Note, however, that a thing is referred differently to the practical intellect than it is to the speculative intellect. Since the practical intellect causes things, it is a measure of what it causes. But, since the speculative intellect is receptive in regard to things, it is, in a certain sense, moved by things and consequently measured by them. It is clear, therefore, that, as is said in the Metaphysics, natural things from which our intellect gets its scientific knowledge measure our intellect. Yet these things are themselves measured by the divine intellect, in which are all created things — just as all works of art find their origin in the intellect of an artist. The divine intellect, therefore, measures and is not measured; a natural thing both measures and is measured; but our intellect is measured, and measures only artifacts, not natural things.14

God’s mind is the rule and measure of things, our mind is the rule and measure of our artifacts (tables, paintings, poems, etc.). Thus the goodness in our artifacts will depend upon our minds being conformed to the mind of God, and it is this latter good that is the contemplation of God. We are not made perfect by a good we produce, but by the uncreated Good.

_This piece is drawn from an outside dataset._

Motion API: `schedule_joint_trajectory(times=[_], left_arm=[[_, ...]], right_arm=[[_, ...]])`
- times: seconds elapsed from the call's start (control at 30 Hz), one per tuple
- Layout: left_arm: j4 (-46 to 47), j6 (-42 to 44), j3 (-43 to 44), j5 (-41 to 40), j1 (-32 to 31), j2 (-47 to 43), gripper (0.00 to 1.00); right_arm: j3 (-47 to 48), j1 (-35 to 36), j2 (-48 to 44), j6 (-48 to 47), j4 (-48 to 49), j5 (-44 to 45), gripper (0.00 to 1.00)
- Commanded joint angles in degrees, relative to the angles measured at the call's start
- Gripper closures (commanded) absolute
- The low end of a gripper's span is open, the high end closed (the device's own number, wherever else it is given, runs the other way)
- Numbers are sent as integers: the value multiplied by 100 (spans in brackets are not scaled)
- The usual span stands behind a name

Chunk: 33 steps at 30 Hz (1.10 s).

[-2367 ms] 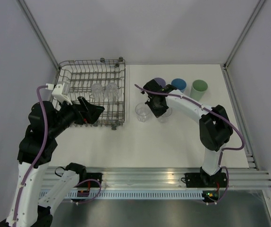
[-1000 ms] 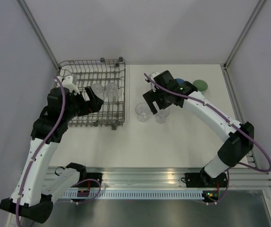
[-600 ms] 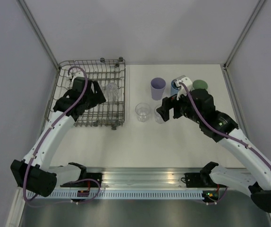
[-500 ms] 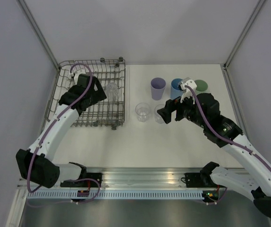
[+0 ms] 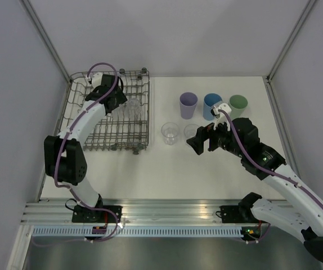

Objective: Unload the cups from the dish rack

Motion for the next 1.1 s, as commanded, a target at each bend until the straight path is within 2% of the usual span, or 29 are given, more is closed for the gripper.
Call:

Charity in the intellectual life

19. Thus the first way of making the objection15 has been answered. The intellectual life is not self-focused, and is indeed focused upon the supreme end — God Himself — in the supreme way. And we have begun to answer the second by seeing that this life is not selfish. However, we can still say how it is that the intellectual life includes a call to service.

20. The simplest way of responding to this second way of making the objection is to point to the facts just established, namely that God is the measure of the intellectual life, and the man who lives according to that measure seeks God according to His — God’s — Goodness. That is, just as God’s goodness is such as to draw all creation to Himself, so also the man who loves God wants to draw all creation to God. Especially the rational nature. To incline to the contemplation of God is to incline to bring all rational natures to contemplate God.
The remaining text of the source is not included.